We are taking down test4 now as it has served it’s purpose (we thought it would only last a few days at most, but it’s been more persistent than that).
Findings of TEST4 :
- Breaking messages up into much smaller chunks to send them has been successful.
- Using OS provided scheduling for socket handling (Mio crate) has driven down resources considerably.
- Not sending GROUP_SIZE number of messages each time has reduced traffic considerably.
All in all we have reached a point where resource usage is more than acceptable for now. Also nice to see fully static binaries for Linux and ARM making a long overdue appearance.
We still have not focussed on data persistence, but that is about to change.
The next steps
We will now carry out more tests, over today and the weekend till Tuesday when TEST5 will hopefully start. We are looking at testing the following immediately on droplets before releasing to community again:
- Swapping the service discovery to not start vaults if it find another close by. This is the reverse of it’s purpose, but for this test beneficial. In the last test we still had too many nodes per machine to the tests detriment.
- Test rewrite of nat_traversal (should be as good as it was, but still needs to go further).
- Never dropping messages related to data relocation, even under high load. We need to evaluate whether this will help prevent data loss or hurts the network by increasing traffic.
- Re-enabling caching, which has been reimplemented to work with split messages now.
- Re-enable bootstrap-cache. This will allow nodes to find other bootstrap nodes and not required we keep droplets running.
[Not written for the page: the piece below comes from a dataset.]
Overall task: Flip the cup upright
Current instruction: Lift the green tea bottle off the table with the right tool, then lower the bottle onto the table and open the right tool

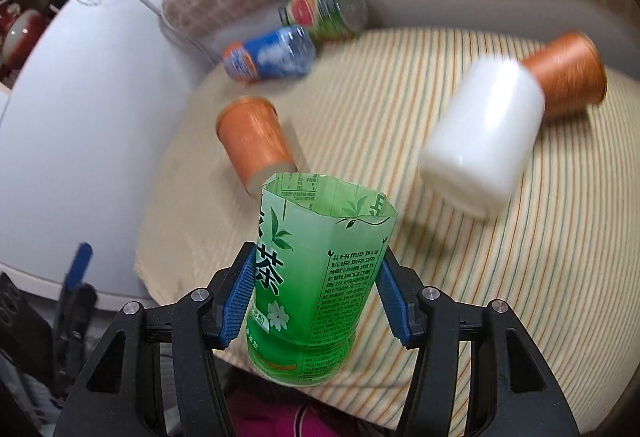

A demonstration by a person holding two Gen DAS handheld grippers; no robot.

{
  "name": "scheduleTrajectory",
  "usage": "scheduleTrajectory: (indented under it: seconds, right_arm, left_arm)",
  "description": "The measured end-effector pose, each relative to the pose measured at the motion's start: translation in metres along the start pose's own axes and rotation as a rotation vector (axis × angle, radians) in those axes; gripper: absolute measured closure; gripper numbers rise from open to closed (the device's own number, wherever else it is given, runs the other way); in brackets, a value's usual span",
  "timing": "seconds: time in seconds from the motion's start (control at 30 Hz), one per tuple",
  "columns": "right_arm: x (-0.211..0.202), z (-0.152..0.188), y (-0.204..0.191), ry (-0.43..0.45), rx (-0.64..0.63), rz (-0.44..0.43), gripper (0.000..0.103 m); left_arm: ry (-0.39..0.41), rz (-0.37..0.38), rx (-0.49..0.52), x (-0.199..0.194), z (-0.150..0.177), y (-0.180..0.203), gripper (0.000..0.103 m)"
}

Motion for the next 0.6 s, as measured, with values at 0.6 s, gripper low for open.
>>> scheduleTrajectory:
  seconds: [0.6]
  right_arm:
    - [0.028, -0.003, 0.017, 0.017, 0.059, -0.041, 0.036]
  left_arm:
    - [-0.049, 0.040, 0.010, 0.008, 0.004, 0.013, 0.000]
Point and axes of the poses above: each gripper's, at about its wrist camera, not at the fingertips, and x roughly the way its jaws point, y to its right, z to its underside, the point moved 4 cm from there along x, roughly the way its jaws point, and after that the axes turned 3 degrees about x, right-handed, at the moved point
This will also mean community tests can continue almost automatically.
- Reduce message chunks even lower than the 20KB we currently have.
- Alter group & quorum sizes to confirm resilience
Two main issues we want to address fairly urgently:
Small capability nodes. This is when a vault is so poor that it can only damage the network. The network has to cut such nodes (they may fluctuate in capability, so non trivial). We have reduced the minimum requirement, but have not taken any steps to address the root issue of maintaining a minimum level of resource. The network should and will measure and maintain this.
Data retention - We require the network to be able to restart and republish all data. This is linked to 1. Above as potentially not all nodes require to store all data in the group (they should not have to). There are many advantages to this approach, but the focus is on data loss protection and security of data in this case. We will present further advantages here soon, for now though the focus is on data retention and security.
These may happen during Alpha and possibly not make it into Alpha 1, but this is what the tests are all about. Alpha though will include installers and more. So when we have a download here button we will be in Alpha, we will also let everyone know in advance.
Refactors currently happening (to catch up with test findings and fixes)
- Routing client to be split from node in core.rs
- Move much of the core.rs handling into a peer_manager to better and more simply handle peer related states in routing
- safe_core passing back more information to API to allow launcher to display much better user feedback.
Thanks again folks